▶ PROBLEM REQUIREMENTS
When the line with "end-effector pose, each" appears below, start repeating lines exactly, and keep going through the line with "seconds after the"; add nothing outside that span.

▶ SUPPLIED MATERIAL

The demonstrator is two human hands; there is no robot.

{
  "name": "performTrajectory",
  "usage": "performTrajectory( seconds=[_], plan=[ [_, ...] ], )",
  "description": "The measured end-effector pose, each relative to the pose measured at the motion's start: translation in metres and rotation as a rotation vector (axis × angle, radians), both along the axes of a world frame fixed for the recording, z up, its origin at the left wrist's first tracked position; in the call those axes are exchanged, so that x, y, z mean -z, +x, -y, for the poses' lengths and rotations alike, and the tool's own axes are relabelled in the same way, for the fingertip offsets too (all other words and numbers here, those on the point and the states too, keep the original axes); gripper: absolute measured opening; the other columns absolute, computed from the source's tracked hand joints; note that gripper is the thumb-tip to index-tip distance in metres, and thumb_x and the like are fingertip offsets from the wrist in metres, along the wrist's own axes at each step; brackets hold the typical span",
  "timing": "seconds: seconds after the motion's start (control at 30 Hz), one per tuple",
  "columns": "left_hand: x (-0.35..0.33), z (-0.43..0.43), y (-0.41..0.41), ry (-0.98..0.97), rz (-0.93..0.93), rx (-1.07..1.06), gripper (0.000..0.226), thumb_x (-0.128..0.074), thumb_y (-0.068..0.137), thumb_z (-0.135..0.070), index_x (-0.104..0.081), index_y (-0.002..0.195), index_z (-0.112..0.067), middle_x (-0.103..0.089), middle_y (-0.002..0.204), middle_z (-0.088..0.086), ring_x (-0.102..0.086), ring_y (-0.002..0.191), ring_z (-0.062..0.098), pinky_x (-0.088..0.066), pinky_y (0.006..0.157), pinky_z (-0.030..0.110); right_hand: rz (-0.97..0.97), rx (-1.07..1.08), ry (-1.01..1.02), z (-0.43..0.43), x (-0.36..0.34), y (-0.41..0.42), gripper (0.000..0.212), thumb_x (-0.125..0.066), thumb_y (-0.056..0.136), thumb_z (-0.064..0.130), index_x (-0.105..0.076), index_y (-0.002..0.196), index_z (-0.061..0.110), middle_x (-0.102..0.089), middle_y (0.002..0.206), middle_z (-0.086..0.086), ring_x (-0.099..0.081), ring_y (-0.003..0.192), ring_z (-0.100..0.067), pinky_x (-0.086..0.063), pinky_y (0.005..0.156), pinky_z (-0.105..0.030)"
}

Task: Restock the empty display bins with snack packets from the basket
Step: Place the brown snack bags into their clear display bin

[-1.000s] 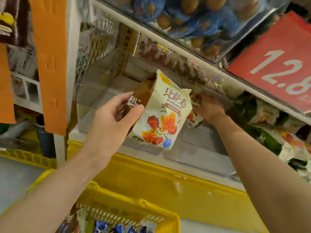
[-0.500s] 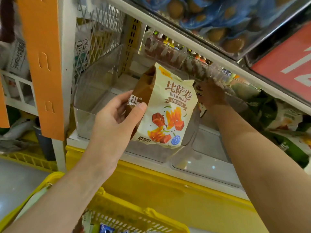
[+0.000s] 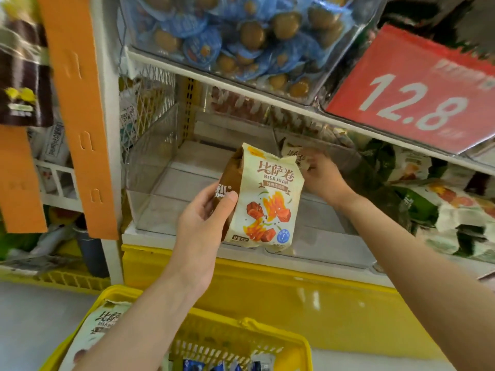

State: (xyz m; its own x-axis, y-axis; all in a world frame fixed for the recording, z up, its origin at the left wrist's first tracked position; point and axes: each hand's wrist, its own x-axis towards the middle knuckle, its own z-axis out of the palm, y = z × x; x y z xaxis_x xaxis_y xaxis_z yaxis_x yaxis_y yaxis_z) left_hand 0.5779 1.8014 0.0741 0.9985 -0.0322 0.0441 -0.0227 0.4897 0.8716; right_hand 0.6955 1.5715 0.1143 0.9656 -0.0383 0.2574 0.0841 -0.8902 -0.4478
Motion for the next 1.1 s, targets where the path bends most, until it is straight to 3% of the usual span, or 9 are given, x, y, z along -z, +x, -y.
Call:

▶ RESPONSE FOR THIS EXERCISE
  "description": "The measured end-effector pose, each relative to the pose measured at the motion's start: translation in metres and rotation as a rotation vector (axis × angle, radians), both along the axes of a world frame fixed for the recording, z up, its origin at the left wrist's first tracked position; in the call those axes are exchanged, so that x, y, z mean -z, +x, -y, for the poses' lengths and rotations alike, and the tool's own axes are relabelled in the same way, for the fingertip offsets too (all other words and numbers here, those on the point and the states too, keep the original axes); gripper: absolute measured opening; the other columns absolute, computed from the source's tracked hand joints; note that gripper is the thumb-tip to index-tip distance in metres, and thumb_x and the like are fingertip offsets from the wrist in metres, along the wrist's own axes at each step; brackets hold the typical span",
  "timing": "seconds: seconds after the motion's start (control at 30 Hz), one per tuple",

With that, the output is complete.